Task item: Write out the opening lines of the data word for word, up to and including the line with "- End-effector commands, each", and leave every picture and every later line out.

======== Available data ========

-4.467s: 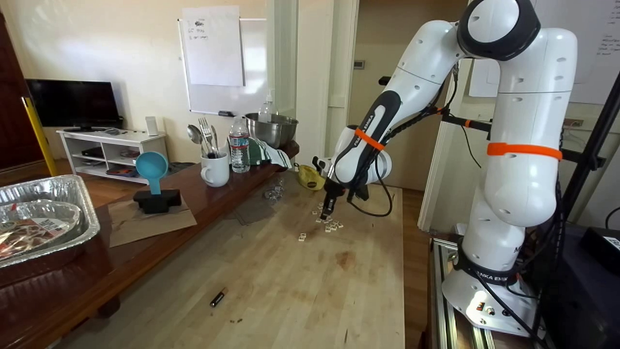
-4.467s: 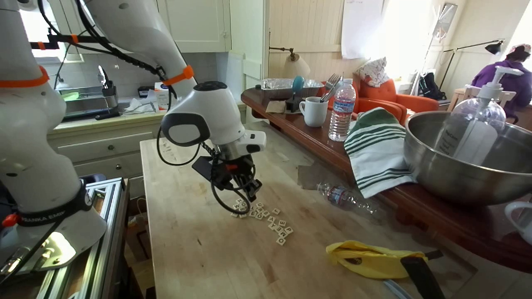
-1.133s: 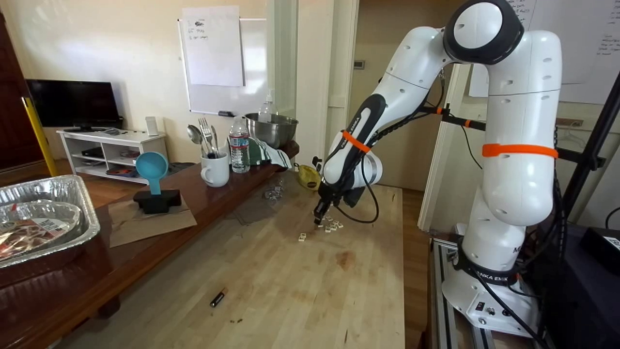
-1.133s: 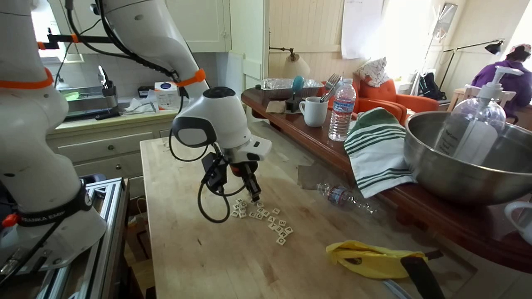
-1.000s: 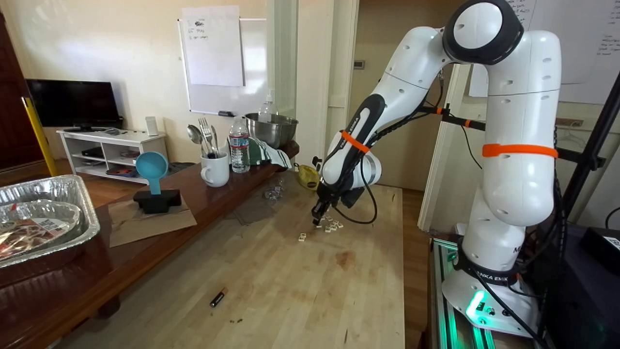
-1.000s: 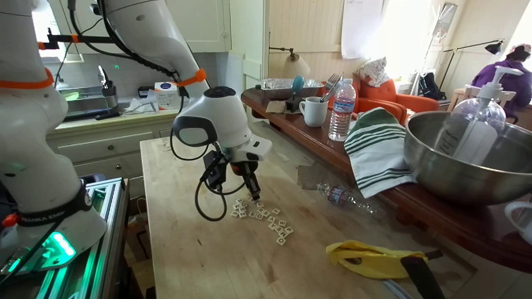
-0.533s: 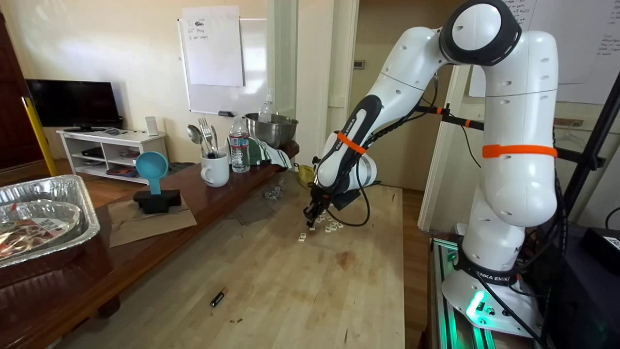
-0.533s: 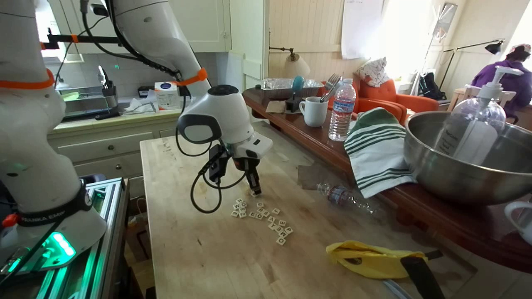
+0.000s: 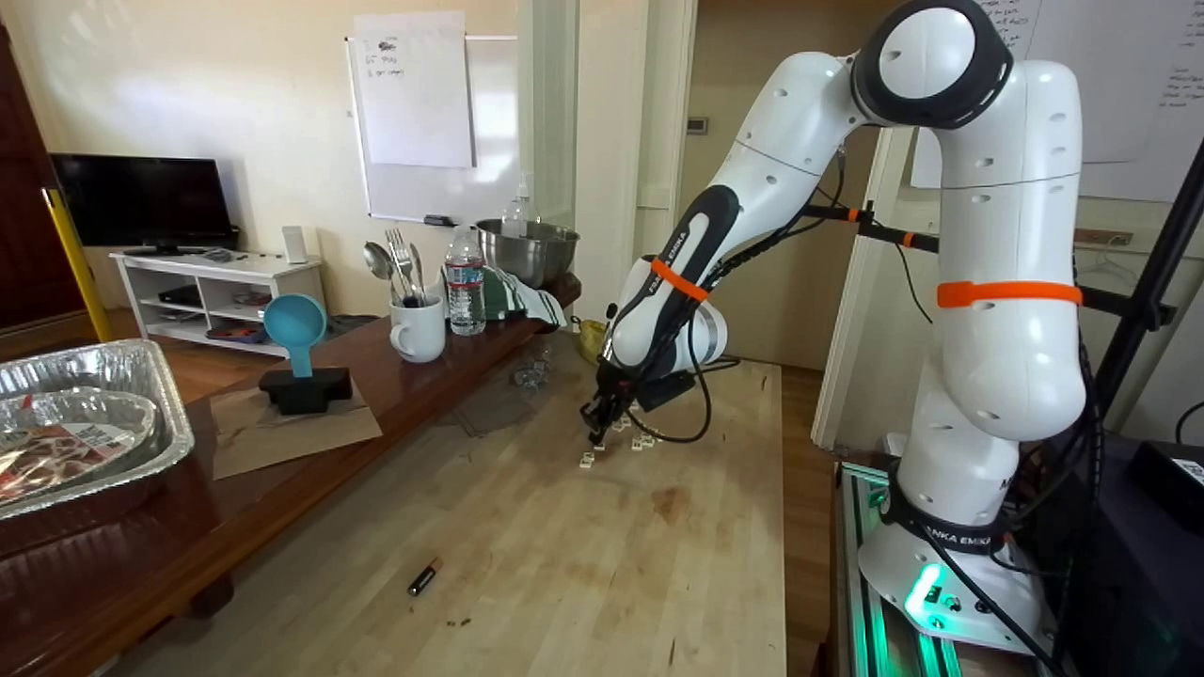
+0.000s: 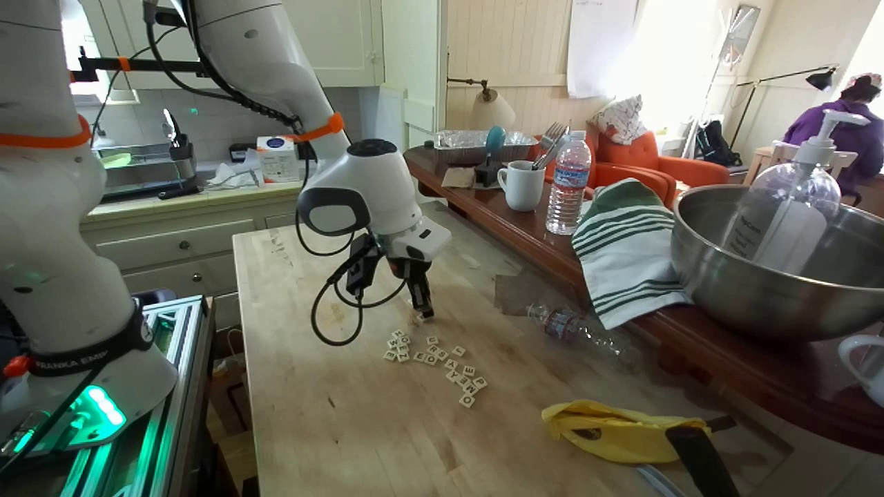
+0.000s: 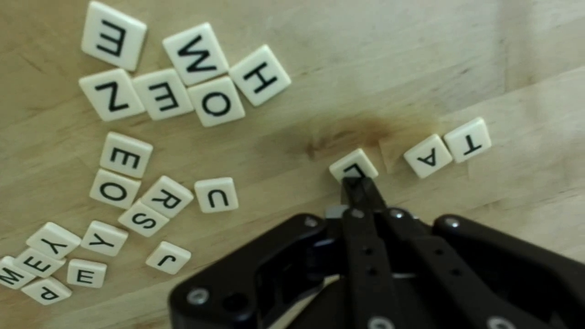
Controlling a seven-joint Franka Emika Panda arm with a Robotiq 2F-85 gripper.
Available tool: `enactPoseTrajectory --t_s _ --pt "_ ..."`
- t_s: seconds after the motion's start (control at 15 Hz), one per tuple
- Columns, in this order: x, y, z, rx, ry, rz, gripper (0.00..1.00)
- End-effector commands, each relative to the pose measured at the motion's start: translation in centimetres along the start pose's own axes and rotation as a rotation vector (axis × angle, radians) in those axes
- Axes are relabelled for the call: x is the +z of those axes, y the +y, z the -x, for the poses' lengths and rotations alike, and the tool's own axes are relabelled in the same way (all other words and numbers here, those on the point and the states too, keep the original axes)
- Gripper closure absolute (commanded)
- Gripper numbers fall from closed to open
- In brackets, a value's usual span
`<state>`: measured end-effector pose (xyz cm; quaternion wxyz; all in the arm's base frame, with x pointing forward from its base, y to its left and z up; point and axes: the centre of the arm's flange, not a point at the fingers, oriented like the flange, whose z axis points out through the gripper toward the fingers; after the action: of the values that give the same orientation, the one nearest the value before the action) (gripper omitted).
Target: Use the tile letters to spell the word tale
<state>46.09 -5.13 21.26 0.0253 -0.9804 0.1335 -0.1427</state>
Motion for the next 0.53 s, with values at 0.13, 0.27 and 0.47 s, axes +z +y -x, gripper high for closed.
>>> enactPoseTrajectory --t_s 0.13,0.27,0.47 --pt "0.79 -1.07 0.04 0.063 -0.022 -0.006 1.0" --pt "0.8 -1.22 0.03 0.071 -0.022 -0.007 1.0" --pt "0.79 -1.45 0.02 0.079 -0.021 -0.008 1.0"
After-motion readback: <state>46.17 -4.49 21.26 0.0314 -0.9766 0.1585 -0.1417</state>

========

Reply to the task:
-4.467s: 
-4.467s: 
-1.133s: 
-1.133s: 
-1.000s: 
-1.000s: 
-0.533s: 
-0.533s: 
+0.000s: 
+0.000s: 
+0.000s: 
Controlling a seven-joint Franka Emika Panda arm with a Robotiq 2F-85 gripper.
Available tool: `enactPoseTrajectory --t_s _ --pt "_ ..."`
- t_s: seconds after the motion's start (control at 15 Hz), one per tuple
- Columns, in this order: x, y, z, rx, ry, rz, gripper (0.00..1.00)
- End-effector commands, each relative to the pose measured at the motion's start: translation in centimetres along the start pose's own axes and rotation as a rotation vector (axis × angle, radians) in those axes

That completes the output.